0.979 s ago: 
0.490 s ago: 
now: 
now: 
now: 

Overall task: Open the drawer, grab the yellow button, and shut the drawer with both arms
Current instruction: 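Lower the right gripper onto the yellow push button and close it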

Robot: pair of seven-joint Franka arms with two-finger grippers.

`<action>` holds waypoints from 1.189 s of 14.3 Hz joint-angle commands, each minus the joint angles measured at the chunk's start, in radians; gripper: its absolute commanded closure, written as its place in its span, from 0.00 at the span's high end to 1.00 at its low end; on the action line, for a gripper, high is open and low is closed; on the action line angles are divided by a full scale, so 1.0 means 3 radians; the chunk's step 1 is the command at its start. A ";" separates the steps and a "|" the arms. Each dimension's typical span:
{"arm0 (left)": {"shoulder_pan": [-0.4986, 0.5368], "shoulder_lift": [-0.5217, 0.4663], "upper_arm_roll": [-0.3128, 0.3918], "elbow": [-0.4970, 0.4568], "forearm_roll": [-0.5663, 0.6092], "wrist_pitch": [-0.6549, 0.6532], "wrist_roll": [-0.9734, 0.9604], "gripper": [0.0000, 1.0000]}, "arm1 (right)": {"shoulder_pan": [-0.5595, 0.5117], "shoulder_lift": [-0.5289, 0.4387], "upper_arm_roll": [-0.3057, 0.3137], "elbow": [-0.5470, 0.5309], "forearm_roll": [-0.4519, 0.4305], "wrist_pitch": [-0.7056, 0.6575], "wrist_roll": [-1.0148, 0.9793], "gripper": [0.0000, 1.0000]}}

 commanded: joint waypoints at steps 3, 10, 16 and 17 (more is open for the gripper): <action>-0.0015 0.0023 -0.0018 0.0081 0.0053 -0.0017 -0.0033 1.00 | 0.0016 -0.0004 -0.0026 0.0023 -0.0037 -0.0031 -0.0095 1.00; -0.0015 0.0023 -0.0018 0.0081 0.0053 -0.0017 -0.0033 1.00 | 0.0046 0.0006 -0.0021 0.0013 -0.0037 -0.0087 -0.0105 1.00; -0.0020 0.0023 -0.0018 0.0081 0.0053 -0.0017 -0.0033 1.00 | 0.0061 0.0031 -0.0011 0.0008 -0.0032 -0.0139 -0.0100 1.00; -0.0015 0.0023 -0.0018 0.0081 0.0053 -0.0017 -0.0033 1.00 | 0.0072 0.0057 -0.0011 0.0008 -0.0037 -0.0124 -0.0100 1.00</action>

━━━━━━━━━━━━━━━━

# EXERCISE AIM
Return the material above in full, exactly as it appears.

# RESULT
0.979 s ago: 
0.490 s ago: 
now: 
now: 
now: 

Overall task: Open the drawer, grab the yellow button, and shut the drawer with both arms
Current instruction: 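Lower the right gripper onto the yellow push button and close it
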
Robot: pair of seven-joint Franka arms with two-finger grippers.

`<action>` holds waypoints from 1.189 s of 14.3 Hz joint-angle commands, each minus the joint angles measured at the chunk's start, in radians; gripper: its absolute commanded closure, written as its place in its span, from 0.00 at the span's high end to 1.00 at its low end; on the action line, for a gripper, high is open and low is closed; on the action line angles are divided by a full scale, so 1.0 means 3 radians; the chunk's step 1 is the command at its start. A ";" separates the steps and a "|" the arms. Each dimension's typical span:
{"arm0 (left)": {"shoulder_pan": [-0.4986, 0.5368], "shoulder_lift": [-0.5217, 0.4663], "upper_arm_roll": [-0.3128, 0.3918], "elbow": [-0.4970, 0.4568], "forearm_roll": [-0.5663, 0.6092], "wrist_pitch": [-0.6549, 0.6532], "wrist_roll": [-0.9734, 0.9604], "gripper": [0.0000, 1.0000]}, "arm1 (right)": {"shoulder_pan": [-0.5595, 0.5117], "shoulder_lift": [-0.5289, 0.4387], "upper_arm_roll": [-0.3057, 0.3137], "elbow": [-0.5470, 0.5309], "forearm_roll": [-0.4519, 0.4305], "wrist_pitch": [-0.7056, 0.6575], "wrist_roll": [-1.0148, 0.9793], "gripper": [0.0000, 1.0000]}}

 commanded: joint waypoints at steps 3, 10, 16 and 17 (more is open for the gripper): <action>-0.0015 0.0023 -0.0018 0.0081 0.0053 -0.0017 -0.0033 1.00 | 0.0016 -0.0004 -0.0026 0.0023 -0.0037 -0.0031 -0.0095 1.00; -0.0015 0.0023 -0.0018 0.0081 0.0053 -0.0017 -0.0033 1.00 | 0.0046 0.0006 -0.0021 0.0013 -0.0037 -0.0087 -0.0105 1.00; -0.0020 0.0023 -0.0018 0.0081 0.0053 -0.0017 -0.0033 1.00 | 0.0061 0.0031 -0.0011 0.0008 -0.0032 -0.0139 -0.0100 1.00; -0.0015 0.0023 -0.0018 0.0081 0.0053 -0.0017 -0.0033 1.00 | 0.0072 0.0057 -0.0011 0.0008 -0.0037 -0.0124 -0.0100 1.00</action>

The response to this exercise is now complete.